What you have to do:
Look for the word "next" in the entries and copy every line where it shows up.

Data supplied:
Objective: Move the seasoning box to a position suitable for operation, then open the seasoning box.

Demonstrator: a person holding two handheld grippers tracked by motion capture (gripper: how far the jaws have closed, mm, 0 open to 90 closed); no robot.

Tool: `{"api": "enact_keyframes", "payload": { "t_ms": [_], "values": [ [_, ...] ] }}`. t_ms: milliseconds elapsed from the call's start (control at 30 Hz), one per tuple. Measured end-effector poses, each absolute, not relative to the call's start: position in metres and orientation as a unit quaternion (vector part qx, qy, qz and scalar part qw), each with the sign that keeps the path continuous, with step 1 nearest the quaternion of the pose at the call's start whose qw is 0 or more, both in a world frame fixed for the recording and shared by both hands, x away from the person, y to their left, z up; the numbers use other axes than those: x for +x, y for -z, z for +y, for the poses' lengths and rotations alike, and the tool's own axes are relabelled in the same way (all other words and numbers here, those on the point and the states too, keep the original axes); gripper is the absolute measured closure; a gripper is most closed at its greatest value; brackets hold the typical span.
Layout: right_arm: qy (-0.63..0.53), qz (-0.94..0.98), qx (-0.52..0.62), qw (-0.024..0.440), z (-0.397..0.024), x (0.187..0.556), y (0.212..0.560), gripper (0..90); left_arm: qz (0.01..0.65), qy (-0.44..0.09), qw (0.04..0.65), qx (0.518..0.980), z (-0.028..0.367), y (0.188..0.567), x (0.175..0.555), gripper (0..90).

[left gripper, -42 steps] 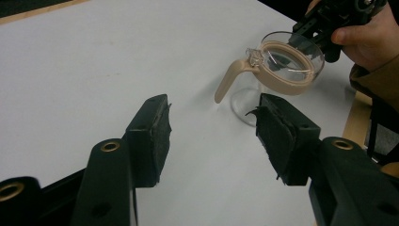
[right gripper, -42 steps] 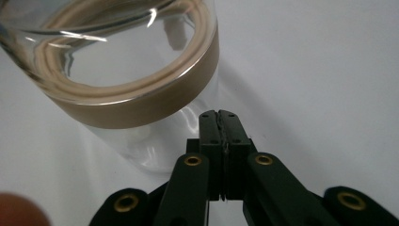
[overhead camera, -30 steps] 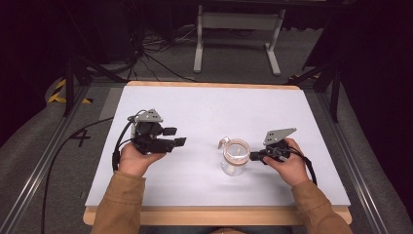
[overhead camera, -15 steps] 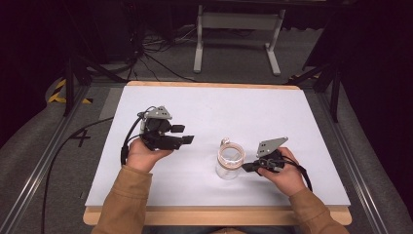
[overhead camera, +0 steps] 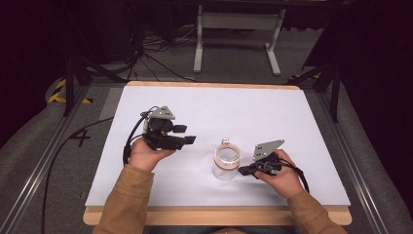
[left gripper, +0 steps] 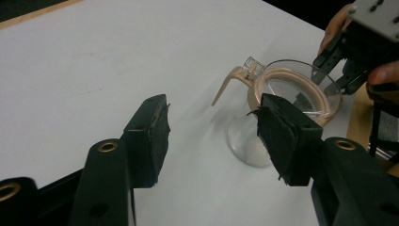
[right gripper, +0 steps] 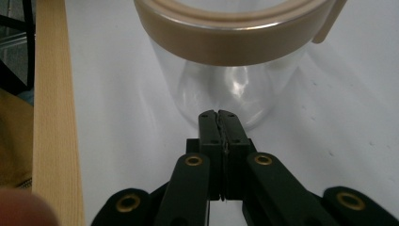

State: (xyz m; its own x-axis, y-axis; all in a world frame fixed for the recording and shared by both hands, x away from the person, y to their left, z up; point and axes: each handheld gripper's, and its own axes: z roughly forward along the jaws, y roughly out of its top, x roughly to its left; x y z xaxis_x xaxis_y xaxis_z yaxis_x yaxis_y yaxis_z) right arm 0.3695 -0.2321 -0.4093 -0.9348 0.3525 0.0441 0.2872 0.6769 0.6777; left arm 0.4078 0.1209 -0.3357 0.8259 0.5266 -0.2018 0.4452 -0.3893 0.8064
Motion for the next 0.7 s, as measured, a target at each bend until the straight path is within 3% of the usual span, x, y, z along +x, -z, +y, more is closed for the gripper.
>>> {"api": "enact_keyframes", "payload": {
  "t_ms": [367, 500, 700],
  "values": [
    [-0.378, 0.896, 0.217, 0.078, -0.267, 0.367, 0.399, 90.0, 0.259, -0.077, 0.505, 0.820, 0.105, 0.320, 0.405, 62.4],
    [-0.380, 0.893, 0.228, 0.083, -0.276, 0.362, 0.400, 90.0, 0.248, -0.064, 0.513, 0.820, 0.090, 0.320, 0.412, 77.8],
    [-0.383, 0.889, 0.235, 0.088, -0.281, 0.359, 0.400, 90.0, 0.228, -0.048, 0.500, 0.834, 0.062, 0.333, 0.418, 80.3]
  ]
}}
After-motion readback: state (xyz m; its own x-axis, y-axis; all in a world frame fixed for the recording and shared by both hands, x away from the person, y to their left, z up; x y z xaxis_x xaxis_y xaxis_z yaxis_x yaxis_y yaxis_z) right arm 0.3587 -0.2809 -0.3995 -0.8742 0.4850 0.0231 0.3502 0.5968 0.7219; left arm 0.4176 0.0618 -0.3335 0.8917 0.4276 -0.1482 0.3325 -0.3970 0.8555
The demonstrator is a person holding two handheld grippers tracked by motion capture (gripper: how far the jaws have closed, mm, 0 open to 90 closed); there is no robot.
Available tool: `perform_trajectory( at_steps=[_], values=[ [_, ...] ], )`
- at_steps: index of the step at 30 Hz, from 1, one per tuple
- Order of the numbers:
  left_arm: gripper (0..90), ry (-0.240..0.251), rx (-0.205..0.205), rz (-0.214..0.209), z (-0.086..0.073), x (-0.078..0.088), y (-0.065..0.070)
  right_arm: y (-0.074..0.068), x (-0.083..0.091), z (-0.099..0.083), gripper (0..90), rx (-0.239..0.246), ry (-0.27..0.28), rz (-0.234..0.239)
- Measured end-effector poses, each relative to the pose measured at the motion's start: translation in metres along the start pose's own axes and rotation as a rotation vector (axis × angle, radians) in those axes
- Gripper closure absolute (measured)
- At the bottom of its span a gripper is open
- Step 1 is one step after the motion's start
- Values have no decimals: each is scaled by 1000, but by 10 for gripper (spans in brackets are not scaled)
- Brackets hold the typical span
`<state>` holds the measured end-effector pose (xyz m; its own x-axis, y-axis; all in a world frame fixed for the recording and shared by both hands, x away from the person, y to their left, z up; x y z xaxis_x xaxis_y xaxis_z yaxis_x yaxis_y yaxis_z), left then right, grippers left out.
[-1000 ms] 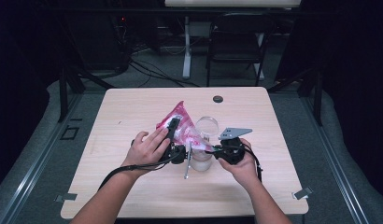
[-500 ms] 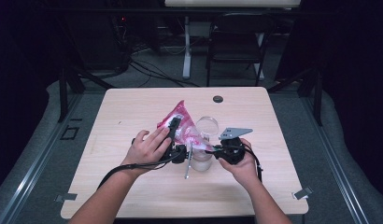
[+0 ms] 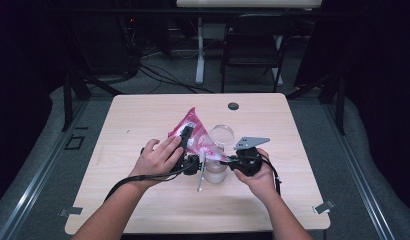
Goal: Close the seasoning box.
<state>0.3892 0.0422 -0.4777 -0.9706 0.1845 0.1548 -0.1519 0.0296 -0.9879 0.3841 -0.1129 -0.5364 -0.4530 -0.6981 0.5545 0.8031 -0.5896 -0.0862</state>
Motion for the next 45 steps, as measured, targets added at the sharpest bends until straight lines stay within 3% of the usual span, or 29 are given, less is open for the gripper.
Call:
perform_trajectory(
  at_steps=[2,6,8,27,34,45],
  values=[
    [664,1,-12,7,0,1,-1,0,0,0,900,1,0,-1],
    [663,4,3,4,1,1,0,0,0,0,900,0,-2,-2],
    [663,8,-12,9,2,0,-2,1,0,-1,900,-1,-2,1],
    [654,4,-43,-44,0,-2,-4,-1,-2,-1,900,5,-8,4],
    [675,3,-43,-89,-1,-2,-3,0,-1,-2,900,12,-17,2],
    [680,-7,-71,-103,-3,-3,-6,-2,-1,-1,900,19,-15,-1]
  ],
)
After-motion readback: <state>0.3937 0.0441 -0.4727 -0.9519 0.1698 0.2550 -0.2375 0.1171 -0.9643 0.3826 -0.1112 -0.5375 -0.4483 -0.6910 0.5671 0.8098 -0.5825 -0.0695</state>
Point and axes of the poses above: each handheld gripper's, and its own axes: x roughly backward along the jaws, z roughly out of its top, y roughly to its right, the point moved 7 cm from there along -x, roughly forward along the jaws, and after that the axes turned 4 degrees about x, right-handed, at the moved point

Response to the exercise:
Motion for the next 0.7 s, as measured, a target at each bend until the straight path is within 3% of the usual span, x, y, z along +x, -z, +y, more is closed for the gripper.
Motion for the next 45 steps, as measured, targets added at the sharpest bends until straight lines stay within 3% of the usual span, or 29 are given, less is open for the gripper.

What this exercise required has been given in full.